Work task: Please count the lines in the records below that include the word "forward" and report only the total.
Segment Open
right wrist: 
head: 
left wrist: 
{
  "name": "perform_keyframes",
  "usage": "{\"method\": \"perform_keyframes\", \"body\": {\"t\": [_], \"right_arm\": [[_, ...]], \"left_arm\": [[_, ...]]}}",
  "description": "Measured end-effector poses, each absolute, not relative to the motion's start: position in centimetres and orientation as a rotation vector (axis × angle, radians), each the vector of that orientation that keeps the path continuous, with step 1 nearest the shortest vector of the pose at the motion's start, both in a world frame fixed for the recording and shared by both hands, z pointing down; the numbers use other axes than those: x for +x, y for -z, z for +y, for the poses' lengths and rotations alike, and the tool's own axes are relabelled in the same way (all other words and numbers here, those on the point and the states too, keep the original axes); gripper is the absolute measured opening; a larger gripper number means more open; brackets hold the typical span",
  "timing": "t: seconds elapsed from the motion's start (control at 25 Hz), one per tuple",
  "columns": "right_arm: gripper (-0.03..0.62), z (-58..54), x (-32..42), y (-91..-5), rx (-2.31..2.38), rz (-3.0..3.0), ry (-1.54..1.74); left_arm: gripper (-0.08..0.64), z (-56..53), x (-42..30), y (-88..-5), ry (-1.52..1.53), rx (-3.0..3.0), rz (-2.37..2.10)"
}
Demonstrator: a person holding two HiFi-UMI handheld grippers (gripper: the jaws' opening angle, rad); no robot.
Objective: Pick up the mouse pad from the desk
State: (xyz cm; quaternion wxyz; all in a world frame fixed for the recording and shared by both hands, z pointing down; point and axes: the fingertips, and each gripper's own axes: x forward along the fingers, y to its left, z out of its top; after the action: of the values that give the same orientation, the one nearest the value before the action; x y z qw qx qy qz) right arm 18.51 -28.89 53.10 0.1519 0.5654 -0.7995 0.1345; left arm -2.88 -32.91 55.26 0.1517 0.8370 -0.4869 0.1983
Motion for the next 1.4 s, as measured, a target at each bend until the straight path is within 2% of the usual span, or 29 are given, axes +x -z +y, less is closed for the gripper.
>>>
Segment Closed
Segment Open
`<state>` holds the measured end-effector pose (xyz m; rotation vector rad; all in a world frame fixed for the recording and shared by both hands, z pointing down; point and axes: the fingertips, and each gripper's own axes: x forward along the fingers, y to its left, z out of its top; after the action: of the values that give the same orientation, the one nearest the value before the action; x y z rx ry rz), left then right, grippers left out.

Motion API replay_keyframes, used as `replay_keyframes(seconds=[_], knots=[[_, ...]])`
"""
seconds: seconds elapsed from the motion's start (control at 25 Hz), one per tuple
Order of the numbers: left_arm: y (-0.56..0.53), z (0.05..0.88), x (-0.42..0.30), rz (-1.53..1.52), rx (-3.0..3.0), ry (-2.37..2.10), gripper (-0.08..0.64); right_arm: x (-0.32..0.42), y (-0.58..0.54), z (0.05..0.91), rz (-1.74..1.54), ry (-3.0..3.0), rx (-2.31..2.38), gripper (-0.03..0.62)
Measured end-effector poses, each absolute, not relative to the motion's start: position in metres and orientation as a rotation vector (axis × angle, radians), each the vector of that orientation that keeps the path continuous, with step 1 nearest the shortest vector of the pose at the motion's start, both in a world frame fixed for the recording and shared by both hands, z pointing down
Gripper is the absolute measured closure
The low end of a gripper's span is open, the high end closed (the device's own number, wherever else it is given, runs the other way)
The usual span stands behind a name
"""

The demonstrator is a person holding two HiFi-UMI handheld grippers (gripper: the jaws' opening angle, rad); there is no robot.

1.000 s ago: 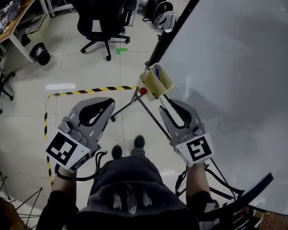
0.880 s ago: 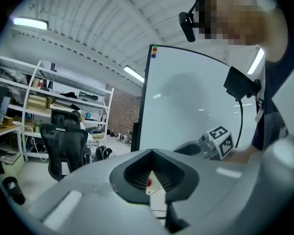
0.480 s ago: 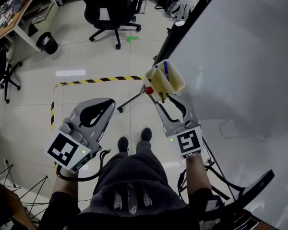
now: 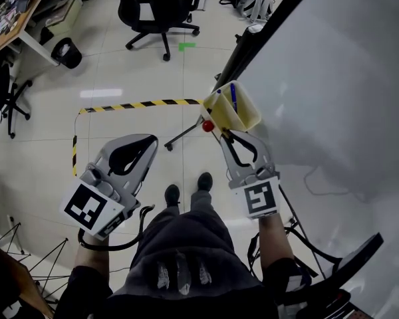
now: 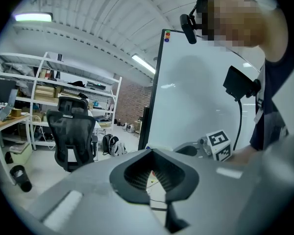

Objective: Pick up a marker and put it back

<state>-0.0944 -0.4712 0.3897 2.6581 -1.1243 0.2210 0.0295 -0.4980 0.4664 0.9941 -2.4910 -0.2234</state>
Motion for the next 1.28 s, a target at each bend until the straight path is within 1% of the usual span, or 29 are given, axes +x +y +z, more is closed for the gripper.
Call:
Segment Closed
Result of the task: 2